Print the listing exactly as it stands, and skip any pictures in it.
Given material START
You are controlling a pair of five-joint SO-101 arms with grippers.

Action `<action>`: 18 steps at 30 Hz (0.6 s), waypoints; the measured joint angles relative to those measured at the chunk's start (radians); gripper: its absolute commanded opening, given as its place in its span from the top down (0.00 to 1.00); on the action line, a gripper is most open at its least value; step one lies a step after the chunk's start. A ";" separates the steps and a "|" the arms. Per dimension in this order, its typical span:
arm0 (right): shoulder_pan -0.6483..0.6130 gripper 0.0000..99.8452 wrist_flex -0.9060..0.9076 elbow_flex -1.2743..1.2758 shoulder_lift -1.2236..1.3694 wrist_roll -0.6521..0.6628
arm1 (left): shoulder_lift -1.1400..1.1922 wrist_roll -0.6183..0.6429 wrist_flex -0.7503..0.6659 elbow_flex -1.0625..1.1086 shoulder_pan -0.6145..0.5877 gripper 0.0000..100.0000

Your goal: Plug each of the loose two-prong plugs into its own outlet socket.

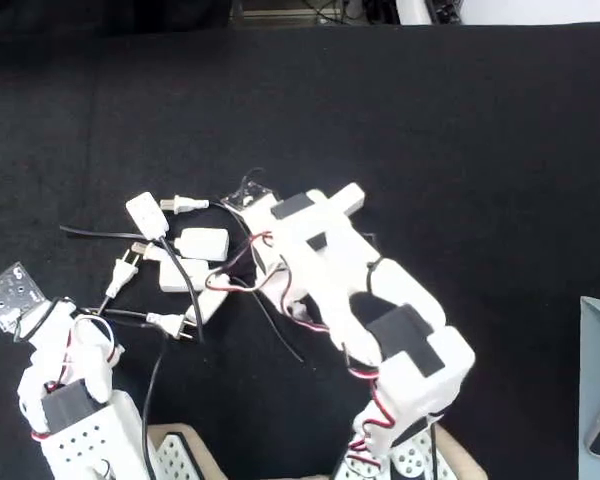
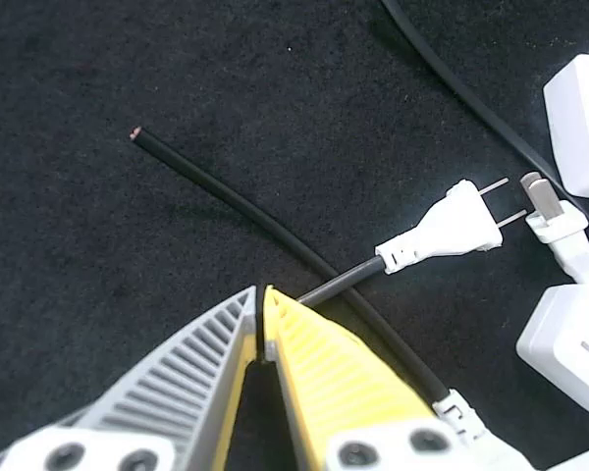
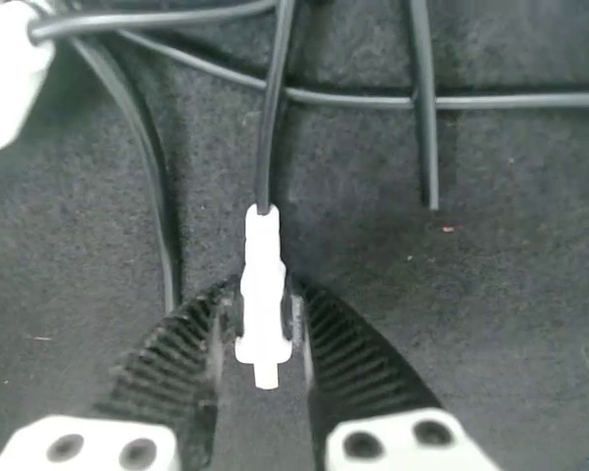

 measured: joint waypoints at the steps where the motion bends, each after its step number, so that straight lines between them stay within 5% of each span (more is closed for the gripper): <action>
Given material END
• Answer for this exercise
You are controlling a pair of five-joint SO-101 arms with grippers.

Action `<action>`: 18 steps at 30 Hz (0.6 s), waypoints; the measured joint angles relative to those measured at the chunk's start (radians); gripper: its absolute commanded opening, given as its place in its span from the top down (0.00 to 1.00); on the action line, a gripper is most open at its least value; step one lies a step after the chunk's start. A ";" separates the steps and a "|" the arms. Per dimension in this order, its typical span:
arm0 (right): shoulder_pan -0.6483..0.6130 gripper 0.0000..99.8452 wrist_flex -0.9060..0.9076 elbow_flex -1.2743..1.2758 shoulder_lift -1.2236..1.3694 wrist_roll -0.6521..0.6628
arm1 (left): shoulder_lift -1.1400..1.1922 wrist_roll -0.6183..0.6429 wrist_flex -0.7503..0.6659 elbow_flex -1.0625..1.1086 shoulder_pan -0.6145..0.5877 gripper 0.0000..100.0000

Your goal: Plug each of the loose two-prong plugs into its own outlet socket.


 measured: joint waypoints at the steps where the motion bends, each after its step number, so that straight lines between them stay within 5% of each span (more is closed for the gripper): <action>

What the answer needed to say has been said.